WORK INSTRUCTION: From top to bottom, return the listing exactly as it appears, omitting its images.

::::::

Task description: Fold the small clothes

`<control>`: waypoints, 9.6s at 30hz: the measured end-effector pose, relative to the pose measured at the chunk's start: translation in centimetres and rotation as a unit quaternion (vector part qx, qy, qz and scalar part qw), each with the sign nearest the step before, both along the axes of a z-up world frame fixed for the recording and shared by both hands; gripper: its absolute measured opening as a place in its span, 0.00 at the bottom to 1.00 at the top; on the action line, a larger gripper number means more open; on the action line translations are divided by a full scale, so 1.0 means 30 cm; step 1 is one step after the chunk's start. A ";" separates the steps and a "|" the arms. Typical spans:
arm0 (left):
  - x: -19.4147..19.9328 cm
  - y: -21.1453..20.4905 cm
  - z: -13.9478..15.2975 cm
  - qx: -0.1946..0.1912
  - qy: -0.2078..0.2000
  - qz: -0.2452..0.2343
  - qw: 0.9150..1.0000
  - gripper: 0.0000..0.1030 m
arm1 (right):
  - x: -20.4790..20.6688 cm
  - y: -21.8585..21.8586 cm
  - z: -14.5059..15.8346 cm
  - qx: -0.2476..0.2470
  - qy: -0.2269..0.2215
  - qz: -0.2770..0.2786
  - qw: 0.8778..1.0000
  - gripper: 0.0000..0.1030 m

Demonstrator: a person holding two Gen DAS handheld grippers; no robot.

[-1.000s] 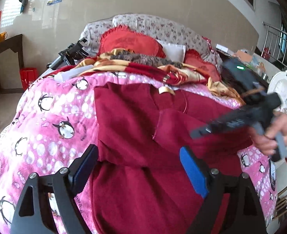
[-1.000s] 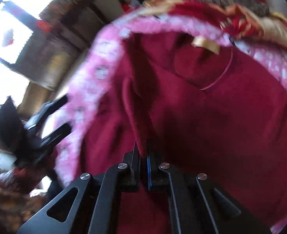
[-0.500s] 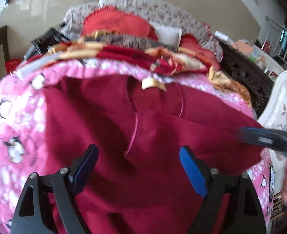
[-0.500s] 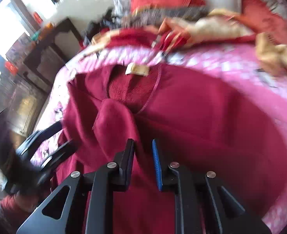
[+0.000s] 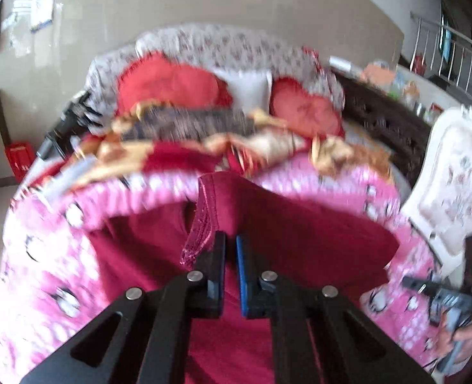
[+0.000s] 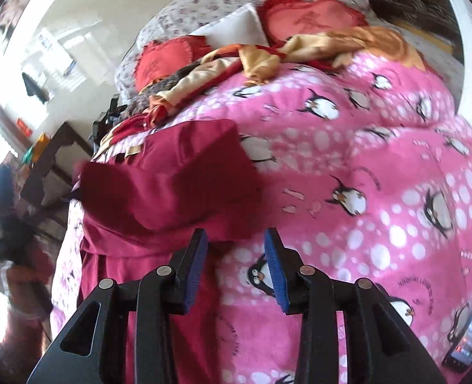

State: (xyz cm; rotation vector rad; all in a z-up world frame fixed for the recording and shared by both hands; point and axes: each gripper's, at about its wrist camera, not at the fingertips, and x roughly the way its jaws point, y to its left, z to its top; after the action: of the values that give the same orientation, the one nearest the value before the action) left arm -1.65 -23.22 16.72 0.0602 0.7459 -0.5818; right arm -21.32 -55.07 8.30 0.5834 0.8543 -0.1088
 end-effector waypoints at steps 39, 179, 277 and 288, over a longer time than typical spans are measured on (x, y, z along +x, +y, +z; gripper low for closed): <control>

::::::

TASK SOLUTION:
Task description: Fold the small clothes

`<control>`: waypoints, 9.6s at 30hz: the measured end-effector pose, relative to the pose measured at the chunk's start: translation in centimetres and rotation as a unit quaternion (vector part qx, qy, qz and scalar part qw), each with the sign nearest the step before, both along the axes of a z-up world frame fixed for the recording and shared by both hands; gripper: its absolute measured opening as a place in its span, 0.00 at the bottom to 1.00 at the top; on the action line, a larger gripper number means more open; on the action line translations are divided by a full scale, so 1.0 means 30 cm; step 1 is one step after the chunk's start. A ";" separates the steps and a "|" the arms. Typical spans:
arm0 (left):
  - x: -19.4147..19.9328 cm
  - y: -21.1453..20.4905 cm
  - z: -13.9478..15.2975 cm
  - qx: -0.1946..0.1912
  - qy: -0.2078..0.2000
  - qz: -0.2452..0.2343
  - qw: 0.9150..1.0000
  - gripper: 0.0000..0.1030 m
arm1 (right):
  - x: -20.4790..20.6688 cm
  - y: -21.8585..21.8586 cm
  - z: -14.5059..15.8346 cm
  - qx: -0.2476..0.2470
  - qy: -0.2269..0.2215
  - qz: -0.2770..0.2786
  - qw: 0.8778..1.0000
  - gripper: 0.0000..0.1030 m

Demonstrator: a person holding two Gen DAS handheld grippers; no robot.

[-1.000s] 
[-1.000s] 
[-0.500s] 
[-0.500s] 
[+0.000s] 
[+0.000s] 

State: (xyz cm; rotation vector rad; all in a z-up world frame fixed for the recording and shared by both hands; point and axes: each gripper's, at about its wrist camera, not at the fingertips, and x roughly the way its jaws point, y to its left, z to its top; after the action: of the values that give the same orientation, the one nearest the value before the action) left arm -1.65 -23.22 16.72 0.0602 0.7459 -0.5818; right arm -21.32 -55.07 8.30 0.5834 0.8543 -0.1088
 end-effector waypoints at steps 39, 179, 277 and 288, over a longer time than typical spans are measured on (x, y, z along +x, +y, +z; gripper low for closed): <control>

Above is the complete output.